_Problem_
Print the line containing "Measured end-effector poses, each" and all lines after it, unchanged, through the end of the data. Leave the pictures out.

_Available data_
--- START ---

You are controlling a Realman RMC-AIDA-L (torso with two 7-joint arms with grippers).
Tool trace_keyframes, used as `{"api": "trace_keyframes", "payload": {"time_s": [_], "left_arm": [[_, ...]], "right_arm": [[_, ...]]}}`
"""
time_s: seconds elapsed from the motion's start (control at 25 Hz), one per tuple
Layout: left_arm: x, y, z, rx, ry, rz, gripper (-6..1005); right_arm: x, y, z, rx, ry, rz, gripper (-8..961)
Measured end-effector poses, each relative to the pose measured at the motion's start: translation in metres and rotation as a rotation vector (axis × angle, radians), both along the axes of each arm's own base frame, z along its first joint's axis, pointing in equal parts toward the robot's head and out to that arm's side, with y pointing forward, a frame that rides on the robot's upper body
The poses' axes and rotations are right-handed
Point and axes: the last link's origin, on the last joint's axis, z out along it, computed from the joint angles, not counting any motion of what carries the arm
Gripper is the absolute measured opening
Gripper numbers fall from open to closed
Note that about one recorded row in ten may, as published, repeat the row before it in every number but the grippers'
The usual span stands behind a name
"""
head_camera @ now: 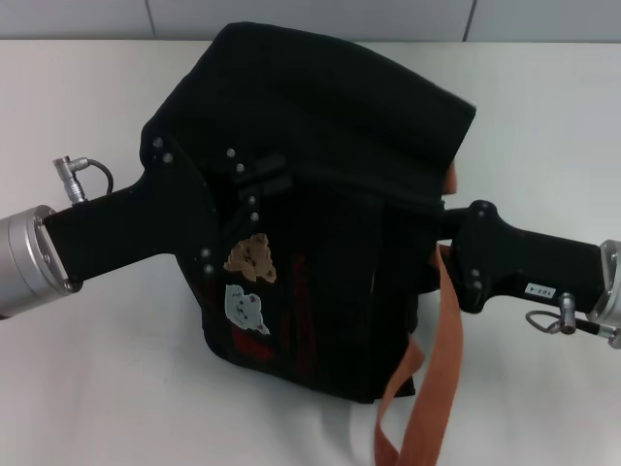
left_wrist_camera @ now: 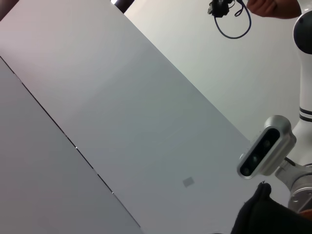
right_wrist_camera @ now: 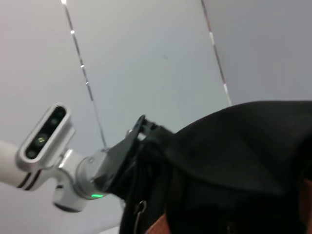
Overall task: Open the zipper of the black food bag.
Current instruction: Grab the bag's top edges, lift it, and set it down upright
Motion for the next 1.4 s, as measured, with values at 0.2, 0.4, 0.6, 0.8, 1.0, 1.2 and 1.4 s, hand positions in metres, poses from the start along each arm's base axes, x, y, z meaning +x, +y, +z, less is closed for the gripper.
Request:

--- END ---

_Result of this task_
Measured end-effector poses, each relative to the pose measured at the motion's start: translation in metres and rotation as a rotation vector (axis × angle, radians), both along the axes of each arm's own base frame, z along its first joint's axis, pointing in equal parts toward the robot's head and out to that arm's side, with y pointing forward, a frame that rides on the robot's upper body
The poses' axes and rotations are right-handed
Point and axes: the last link's origin, on the last joint's axis, z out along it, computed from the joint angles, not counting any motion of what carries the arm
Gripper is the absolute measured opening
Gripper numbers fall from open to closed
Note that about one recorded row in ten may, as published, repeat the row before it in every number but the grippers'
The usual span stands behind a name
"""
head_camera @ now: 
left_wrist_camera @ now: 
right_wrist_camera @ now: 
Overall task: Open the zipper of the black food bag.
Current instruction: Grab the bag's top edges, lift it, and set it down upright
Motion for the next 1.4 s, as measured, with values at 0.2, 0.4, 0.6, 0.8, 1.0, 1.2 and 1.4 s, hand positions in metres, poses from the start along each arm's base axes, x, y, z meaning +x, +y, +z, less is closed for the gripper.
Request:

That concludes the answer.